### ABOUT THIS TASK
Reproduce exactly, from the data that follows, the line with "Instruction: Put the", the line with "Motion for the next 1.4", and every line that lies between them.

[[ SUPPLIED INFORMATION, beginning ]]

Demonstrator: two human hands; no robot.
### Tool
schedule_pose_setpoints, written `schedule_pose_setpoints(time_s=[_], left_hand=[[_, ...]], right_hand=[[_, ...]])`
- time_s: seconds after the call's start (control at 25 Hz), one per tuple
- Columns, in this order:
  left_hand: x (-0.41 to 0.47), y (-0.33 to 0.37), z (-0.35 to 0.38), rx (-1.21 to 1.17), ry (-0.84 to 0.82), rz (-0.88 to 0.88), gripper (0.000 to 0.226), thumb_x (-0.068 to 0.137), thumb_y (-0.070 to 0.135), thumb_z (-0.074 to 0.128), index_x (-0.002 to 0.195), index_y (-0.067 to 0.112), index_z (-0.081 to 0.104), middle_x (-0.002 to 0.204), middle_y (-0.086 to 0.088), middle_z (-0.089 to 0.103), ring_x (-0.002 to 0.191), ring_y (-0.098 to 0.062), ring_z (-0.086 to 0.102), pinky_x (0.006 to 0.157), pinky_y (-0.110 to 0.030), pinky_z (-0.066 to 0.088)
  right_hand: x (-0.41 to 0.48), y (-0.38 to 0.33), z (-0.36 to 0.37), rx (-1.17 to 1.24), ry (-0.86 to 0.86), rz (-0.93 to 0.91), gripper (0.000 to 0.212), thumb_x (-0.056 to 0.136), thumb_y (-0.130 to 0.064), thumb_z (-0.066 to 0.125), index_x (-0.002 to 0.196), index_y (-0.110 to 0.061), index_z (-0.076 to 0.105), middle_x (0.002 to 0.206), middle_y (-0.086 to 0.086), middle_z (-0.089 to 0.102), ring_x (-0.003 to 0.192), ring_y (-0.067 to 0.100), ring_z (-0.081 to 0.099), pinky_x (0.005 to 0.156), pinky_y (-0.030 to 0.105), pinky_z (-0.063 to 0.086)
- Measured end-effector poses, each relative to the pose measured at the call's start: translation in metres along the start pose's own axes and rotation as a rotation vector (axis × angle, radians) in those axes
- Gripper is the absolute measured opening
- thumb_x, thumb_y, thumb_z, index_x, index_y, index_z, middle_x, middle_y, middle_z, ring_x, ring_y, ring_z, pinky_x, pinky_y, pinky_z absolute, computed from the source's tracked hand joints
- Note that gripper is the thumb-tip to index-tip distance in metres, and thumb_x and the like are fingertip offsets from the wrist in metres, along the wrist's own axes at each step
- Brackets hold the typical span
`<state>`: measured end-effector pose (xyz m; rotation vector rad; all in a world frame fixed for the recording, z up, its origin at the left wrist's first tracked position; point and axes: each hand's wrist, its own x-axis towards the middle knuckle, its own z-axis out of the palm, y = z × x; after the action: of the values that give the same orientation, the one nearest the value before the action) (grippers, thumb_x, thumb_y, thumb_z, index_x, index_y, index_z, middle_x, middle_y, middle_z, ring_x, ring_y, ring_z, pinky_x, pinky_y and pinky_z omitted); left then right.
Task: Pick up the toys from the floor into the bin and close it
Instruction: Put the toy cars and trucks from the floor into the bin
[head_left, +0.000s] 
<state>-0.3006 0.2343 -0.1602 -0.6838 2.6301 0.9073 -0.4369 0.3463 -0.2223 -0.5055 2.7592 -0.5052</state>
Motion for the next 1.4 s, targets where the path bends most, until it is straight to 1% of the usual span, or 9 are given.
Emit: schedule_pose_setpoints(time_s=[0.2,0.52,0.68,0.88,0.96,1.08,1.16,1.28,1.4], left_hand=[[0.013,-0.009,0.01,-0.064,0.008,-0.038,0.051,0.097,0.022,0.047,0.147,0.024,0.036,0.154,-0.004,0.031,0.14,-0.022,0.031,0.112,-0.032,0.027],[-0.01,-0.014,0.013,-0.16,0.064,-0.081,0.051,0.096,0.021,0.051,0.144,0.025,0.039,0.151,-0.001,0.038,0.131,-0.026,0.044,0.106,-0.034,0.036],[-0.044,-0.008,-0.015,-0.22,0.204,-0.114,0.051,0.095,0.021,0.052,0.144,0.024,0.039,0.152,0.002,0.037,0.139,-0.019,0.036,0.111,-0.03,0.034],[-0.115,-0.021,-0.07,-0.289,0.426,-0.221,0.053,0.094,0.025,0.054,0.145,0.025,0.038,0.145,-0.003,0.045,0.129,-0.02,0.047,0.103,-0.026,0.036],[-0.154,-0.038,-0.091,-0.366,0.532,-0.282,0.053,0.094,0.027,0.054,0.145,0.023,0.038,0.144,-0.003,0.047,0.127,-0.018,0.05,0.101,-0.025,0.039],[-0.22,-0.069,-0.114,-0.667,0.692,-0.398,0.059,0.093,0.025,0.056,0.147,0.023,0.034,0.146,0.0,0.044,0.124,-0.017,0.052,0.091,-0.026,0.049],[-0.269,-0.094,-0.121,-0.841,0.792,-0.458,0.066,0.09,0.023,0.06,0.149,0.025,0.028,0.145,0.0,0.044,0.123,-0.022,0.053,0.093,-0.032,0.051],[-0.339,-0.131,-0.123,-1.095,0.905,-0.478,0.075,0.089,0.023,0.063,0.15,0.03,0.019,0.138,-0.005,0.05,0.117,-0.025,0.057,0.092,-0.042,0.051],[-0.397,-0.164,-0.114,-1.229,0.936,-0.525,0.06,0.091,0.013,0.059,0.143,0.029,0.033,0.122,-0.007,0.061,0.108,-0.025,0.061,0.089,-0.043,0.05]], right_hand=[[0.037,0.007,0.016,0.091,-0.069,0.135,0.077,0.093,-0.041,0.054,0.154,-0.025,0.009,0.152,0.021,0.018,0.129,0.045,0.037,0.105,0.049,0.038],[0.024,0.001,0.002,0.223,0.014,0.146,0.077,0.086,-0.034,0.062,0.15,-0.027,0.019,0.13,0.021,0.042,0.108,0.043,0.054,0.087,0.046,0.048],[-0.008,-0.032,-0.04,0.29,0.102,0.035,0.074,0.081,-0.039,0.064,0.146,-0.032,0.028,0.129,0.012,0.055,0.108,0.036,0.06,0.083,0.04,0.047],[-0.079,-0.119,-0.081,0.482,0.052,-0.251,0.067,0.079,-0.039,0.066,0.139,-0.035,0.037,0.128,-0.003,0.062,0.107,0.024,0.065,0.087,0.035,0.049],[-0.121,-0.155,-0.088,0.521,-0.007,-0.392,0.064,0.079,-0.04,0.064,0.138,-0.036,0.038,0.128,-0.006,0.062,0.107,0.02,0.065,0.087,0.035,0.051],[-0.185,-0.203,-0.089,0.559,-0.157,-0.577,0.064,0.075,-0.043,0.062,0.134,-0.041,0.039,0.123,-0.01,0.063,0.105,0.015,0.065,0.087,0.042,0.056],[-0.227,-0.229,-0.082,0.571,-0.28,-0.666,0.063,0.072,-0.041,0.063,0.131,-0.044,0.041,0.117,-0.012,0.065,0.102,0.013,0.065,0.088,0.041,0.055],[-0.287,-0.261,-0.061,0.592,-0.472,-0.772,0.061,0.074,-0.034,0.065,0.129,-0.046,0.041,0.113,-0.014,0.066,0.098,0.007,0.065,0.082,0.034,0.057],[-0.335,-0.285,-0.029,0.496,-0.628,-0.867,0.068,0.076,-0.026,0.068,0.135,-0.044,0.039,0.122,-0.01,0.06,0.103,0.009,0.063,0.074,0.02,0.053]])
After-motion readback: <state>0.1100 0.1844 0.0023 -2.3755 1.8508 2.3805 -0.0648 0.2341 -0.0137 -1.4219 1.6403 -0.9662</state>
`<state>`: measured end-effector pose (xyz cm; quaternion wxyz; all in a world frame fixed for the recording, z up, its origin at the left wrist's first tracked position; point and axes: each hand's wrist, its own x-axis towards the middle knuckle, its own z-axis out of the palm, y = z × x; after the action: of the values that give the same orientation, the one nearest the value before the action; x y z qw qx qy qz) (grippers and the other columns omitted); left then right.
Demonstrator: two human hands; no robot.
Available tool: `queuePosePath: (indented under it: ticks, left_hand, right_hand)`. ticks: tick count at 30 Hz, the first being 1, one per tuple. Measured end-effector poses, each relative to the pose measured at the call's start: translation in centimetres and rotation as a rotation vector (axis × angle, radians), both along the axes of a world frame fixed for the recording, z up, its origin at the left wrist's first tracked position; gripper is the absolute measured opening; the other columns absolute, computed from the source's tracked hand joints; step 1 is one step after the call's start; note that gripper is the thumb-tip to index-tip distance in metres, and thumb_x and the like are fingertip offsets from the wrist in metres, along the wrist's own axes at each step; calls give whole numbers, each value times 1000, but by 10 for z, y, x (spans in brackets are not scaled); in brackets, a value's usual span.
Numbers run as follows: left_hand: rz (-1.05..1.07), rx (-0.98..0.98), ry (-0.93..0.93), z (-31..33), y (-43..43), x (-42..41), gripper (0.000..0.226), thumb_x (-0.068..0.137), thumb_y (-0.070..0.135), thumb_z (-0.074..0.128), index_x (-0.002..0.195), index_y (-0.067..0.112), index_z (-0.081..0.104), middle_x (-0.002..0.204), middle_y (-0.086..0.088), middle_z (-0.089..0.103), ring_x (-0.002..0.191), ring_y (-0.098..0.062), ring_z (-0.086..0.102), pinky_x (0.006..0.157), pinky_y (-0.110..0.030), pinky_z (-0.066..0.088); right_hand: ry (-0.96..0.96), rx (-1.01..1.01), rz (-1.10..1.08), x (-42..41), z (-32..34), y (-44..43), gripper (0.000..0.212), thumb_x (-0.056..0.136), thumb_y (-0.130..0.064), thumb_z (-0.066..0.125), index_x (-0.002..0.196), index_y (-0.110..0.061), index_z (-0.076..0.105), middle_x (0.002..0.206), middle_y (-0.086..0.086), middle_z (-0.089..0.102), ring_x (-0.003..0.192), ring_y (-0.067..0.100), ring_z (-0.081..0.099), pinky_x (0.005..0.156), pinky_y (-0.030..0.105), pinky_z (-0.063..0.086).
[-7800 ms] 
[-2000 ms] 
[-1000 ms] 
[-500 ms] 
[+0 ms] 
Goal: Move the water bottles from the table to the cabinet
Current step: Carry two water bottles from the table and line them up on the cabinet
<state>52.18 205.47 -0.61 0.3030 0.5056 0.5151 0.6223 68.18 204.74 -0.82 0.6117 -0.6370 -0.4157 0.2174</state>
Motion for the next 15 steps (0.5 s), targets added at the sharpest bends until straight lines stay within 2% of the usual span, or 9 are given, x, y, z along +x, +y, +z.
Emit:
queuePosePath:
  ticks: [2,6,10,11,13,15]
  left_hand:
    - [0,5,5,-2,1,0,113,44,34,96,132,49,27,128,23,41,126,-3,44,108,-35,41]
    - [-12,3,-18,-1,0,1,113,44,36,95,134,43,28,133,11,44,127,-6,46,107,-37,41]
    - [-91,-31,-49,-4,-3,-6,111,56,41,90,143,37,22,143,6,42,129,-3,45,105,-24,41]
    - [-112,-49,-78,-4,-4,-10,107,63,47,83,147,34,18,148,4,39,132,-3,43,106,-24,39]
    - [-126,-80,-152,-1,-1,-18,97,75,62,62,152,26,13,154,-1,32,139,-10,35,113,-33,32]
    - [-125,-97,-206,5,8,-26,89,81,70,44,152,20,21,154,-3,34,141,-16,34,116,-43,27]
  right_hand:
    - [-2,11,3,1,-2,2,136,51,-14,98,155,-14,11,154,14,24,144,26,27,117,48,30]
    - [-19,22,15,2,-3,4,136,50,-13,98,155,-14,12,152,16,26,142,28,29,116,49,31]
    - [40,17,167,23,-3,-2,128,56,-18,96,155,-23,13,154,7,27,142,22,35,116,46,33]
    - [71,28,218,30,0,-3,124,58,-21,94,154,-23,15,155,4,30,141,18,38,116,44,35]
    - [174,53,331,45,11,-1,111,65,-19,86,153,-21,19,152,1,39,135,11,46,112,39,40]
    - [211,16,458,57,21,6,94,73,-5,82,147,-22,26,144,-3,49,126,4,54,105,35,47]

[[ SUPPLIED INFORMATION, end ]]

### ANSWER TO THIS TASK
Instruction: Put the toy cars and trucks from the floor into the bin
[head_left, +0.000s] 
<state>-0.3006 0.2343 -0.1602 -0.6838 2.6301 0.9073 -0.4369 0.3463 -0.2223 -0.5055 2.7592 -0.5052</state>
Motion for the next 1.4 s, targets where the path bends most, until it is straight to 1% of the usual span, or 9 are given.

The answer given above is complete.